Herman arrived in California in mid-December 1939, after a long cross-country trip on a Trailways bus. As a new immigrant, all he wanted was a place to put down roots, a job that could sustain him, and a better life than he had lived in Germany under Hitler.  What he found was paradise.

The letters he wrote home to his mother remain in the care of my sister, who loaned them to me when I was doing the research for Immigrant Soldier. In a letter dated December 18, 1939, Herman wrote:

“I found out that California is the most beautiful country of the world and Laguna Beach the most beautiful town in it. . . . The ocean is glorious blue and the weather is warm and nice. Everywhere are flowers and oranges, bananas, lemons, and many other fruits.  It is like Paradise . . . but I have made up my mind and go after holiday to Los Angeles to find a room and a job.”

Soon Herman was living in Los Angeles and writing home to his mother about his rented room “with a kitchen, hot and cold running water, lights and heat” and his new job at the Town House Hotel on Wilshire Boulevard.
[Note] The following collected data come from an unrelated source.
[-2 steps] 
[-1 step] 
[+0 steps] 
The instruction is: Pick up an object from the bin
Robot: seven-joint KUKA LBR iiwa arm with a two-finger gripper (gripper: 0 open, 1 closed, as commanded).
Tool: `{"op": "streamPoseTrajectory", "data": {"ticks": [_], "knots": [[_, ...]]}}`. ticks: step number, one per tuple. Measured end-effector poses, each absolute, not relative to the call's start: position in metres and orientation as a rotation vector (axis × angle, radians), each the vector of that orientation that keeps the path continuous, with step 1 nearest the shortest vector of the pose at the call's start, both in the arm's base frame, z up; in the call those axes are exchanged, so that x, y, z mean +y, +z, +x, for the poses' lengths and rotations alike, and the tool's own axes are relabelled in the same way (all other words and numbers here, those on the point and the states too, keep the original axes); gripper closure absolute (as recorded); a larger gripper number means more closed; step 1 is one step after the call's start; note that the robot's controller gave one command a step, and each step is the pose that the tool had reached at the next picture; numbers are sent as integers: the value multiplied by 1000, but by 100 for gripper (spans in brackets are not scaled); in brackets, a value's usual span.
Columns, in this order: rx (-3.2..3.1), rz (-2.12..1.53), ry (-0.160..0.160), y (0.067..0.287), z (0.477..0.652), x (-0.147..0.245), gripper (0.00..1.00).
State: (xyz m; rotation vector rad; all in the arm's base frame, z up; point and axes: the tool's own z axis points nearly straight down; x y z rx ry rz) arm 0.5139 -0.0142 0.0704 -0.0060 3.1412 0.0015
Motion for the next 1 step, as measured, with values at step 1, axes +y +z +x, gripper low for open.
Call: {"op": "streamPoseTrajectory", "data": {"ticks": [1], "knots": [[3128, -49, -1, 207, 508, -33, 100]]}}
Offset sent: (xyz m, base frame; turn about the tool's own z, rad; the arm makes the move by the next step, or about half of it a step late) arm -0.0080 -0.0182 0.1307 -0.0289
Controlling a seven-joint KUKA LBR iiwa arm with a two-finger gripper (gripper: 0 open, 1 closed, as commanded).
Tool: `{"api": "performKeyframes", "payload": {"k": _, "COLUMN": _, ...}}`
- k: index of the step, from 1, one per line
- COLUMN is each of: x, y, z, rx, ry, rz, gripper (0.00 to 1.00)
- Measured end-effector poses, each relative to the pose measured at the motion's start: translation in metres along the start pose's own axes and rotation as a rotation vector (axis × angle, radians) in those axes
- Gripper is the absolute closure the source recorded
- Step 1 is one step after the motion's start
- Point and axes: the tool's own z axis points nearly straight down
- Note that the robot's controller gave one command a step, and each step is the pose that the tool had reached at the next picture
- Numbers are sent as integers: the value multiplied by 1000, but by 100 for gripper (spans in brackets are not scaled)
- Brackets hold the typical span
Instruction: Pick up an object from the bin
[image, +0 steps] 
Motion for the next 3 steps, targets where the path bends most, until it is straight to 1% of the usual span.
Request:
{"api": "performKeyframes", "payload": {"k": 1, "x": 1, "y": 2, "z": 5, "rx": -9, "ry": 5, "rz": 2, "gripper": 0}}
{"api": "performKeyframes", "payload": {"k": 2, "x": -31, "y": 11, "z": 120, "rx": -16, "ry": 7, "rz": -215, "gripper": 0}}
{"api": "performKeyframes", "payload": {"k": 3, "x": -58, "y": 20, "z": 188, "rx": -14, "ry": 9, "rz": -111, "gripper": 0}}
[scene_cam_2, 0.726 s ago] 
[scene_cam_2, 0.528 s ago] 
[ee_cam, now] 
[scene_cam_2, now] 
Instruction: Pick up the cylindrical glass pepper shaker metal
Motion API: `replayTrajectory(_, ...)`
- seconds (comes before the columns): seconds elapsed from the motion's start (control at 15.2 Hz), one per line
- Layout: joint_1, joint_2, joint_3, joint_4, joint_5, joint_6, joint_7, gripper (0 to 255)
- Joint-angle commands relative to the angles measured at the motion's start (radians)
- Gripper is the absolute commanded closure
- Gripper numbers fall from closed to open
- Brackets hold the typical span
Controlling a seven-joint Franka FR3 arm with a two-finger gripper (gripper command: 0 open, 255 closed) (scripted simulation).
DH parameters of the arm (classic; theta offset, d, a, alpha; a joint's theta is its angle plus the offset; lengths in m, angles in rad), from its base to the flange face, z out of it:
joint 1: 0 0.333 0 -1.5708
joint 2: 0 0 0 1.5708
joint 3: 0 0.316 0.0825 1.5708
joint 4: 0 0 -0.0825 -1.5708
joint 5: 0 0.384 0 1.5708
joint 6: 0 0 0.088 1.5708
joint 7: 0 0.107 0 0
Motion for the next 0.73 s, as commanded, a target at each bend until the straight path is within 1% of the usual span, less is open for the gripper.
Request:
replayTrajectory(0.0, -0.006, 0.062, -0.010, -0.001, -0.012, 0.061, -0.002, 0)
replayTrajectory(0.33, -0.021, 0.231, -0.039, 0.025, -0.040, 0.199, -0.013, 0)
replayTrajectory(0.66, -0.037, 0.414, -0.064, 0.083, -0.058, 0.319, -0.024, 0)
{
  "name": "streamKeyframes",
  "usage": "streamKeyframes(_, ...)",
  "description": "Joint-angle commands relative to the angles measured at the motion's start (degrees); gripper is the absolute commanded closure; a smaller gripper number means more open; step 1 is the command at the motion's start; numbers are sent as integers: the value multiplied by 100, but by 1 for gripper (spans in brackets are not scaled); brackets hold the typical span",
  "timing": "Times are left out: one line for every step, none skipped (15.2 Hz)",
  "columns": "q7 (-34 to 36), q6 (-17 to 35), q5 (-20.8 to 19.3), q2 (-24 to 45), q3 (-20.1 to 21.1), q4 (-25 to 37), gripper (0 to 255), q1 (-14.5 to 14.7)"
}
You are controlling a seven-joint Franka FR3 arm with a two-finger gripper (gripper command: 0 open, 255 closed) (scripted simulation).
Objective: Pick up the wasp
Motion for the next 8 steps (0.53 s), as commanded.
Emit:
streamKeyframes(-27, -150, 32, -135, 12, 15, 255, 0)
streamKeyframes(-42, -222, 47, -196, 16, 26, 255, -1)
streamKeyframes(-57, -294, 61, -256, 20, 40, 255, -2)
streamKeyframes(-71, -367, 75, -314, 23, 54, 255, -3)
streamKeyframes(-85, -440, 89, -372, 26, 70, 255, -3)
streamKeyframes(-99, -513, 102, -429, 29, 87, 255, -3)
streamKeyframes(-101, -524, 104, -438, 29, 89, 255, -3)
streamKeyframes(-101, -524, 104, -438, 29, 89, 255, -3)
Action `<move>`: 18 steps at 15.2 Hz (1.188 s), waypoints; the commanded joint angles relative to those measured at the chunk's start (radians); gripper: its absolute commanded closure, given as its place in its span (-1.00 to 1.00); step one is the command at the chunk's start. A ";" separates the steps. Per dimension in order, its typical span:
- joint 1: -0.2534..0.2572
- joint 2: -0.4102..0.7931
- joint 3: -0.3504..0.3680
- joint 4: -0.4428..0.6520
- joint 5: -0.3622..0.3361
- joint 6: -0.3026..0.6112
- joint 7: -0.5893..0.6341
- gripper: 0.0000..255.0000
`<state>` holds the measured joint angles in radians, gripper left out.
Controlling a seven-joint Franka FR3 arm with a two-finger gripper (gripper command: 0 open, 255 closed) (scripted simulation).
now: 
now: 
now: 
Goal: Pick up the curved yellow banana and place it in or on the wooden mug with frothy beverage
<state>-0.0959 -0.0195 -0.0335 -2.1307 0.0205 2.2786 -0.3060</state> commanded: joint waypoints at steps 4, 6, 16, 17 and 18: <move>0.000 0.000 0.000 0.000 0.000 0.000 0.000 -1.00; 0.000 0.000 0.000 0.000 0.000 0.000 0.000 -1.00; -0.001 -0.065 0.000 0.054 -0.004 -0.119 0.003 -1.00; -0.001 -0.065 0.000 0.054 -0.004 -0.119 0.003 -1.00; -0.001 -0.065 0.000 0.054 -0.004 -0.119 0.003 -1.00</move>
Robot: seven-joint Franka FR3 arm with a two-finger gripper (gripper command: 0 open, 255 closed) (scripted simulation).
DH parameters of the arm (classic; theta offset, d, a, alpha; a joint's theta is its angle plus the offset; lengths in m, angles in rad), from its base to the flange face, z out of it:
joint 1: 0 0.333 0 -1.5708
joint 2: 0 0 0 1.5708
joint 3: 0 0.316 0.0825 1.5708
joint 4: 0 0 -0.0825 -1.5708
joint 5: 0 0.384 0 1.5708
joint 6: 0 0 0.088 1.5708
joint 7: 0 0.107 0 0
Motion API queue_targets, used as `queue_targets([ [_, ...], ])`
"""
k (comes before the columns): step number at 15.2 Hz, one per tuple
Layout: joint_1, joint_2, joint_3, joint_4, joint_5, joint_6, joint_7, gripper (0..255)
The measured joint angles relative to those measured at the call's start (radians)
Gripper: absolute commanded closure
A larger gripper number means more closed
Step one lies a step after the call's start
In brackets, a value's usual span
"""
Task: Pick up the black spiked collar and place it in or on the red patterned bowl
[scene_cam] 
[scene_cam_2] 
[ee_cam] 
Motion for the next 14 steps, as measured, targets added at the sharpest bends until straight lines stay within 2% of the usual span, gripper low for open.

He lived in LA from January 1940 until he was drafted into the army in October 1941.

The Los Angeles of 1940 was not like the sprawling megalopolis we know today, but it was getting there.  It was already a bustling city enlivened by the glamour of Hollywood’s film industry. Herman loved it. LA was the 5th largest city in the United States with a population of over 1,500,000. It had a busy downtown shopping area serviced by red-line streetcars, and on the west side of the city, the tony Wilshire area strung along a wide boulevard clogged with cars and buses. By the end of 1940, the city opened the Arroyo Seco Parkway, its first freeway, now commonly known as the Pasadena Freeway.

What else was happening in Los Angeles during the year and a half that Herman lived there as a wide-eyed immigrant?

• Animated movies where popular. Both Pinocchio and Fantasia, as well as the first cartoons of Tom and Jerry, Elmer Fud, and Bugs Bunny, were released in 1940. Dumbo was released in 1941.

• The movie version of Gone With the Wind, released the year before, swept the Oscars at the February ceremony in 1940.

• Nylon stockings made their first appearance in women’s lingerie departments and were preferred over silk stockings for their durability and sleek fit.

• The Hollywood Palladium opened on Sunset Boulevard in October 1940, featuring The Tommy Dorsey Orchestra and a young Frank Sinatra. The Palladium boasted 3 bars, a 11,200 square-foot dance floor, and was designed to accommodate 4,000 people. A high $1 cover charge allowed entrance, but dinner was only $3.

• Offshore gambling was abolished and horse racing at specified tracks became the only legal gambling allowed.

• A few of the most popular songs of 1940 and 1941 were “I’ll Never Smile Again,” “When You Wish Upon a Star,” ”Fools Rush In,” ”Chattanooga Choo Choo,” and “I Hear a Rhapsody.”

• In January 1941, The Andrews Sisters recorded “Boogie Woogie Bugle Boy” with Decca Records.

• The February 1941 Oscars marked the first time the winners’ names were sealed in envelopes.

• The movie Citizen Kane, with Orson Welles, finally opened after two years of production delays, legal wrangling, and intense publicity.

• In May 1941, Glenn Miller had a two-week engagement at the Hollywood Palladium that attracted 5,200 dancers on opening night.  Remember the designed capacity was “only” for 4,000!

• Los Angeles was a city of immigrants. Mexican-Americans became the largest ethnic minority group in Los Angeles. There was also a sizable community of artistic and intellectual refugees in Hollywood, mostly Europeans fleeing Hitler’s Germany.

• Los Angeles became the largest commercial fishing port in the nation

• The postage for a first-class letter was 3¢ per ounce, gasoline was 18¢ a gallon, and the minimum wage was 30¢ an hour.

• Much of Los Angeles County was agricultural, including many dairy farms in the south part of the county. Orange County, just south of Los Angeles and surrounding Laguna Beach, was mainly orange groves, strawberry fields, and ranchland for beef cattle.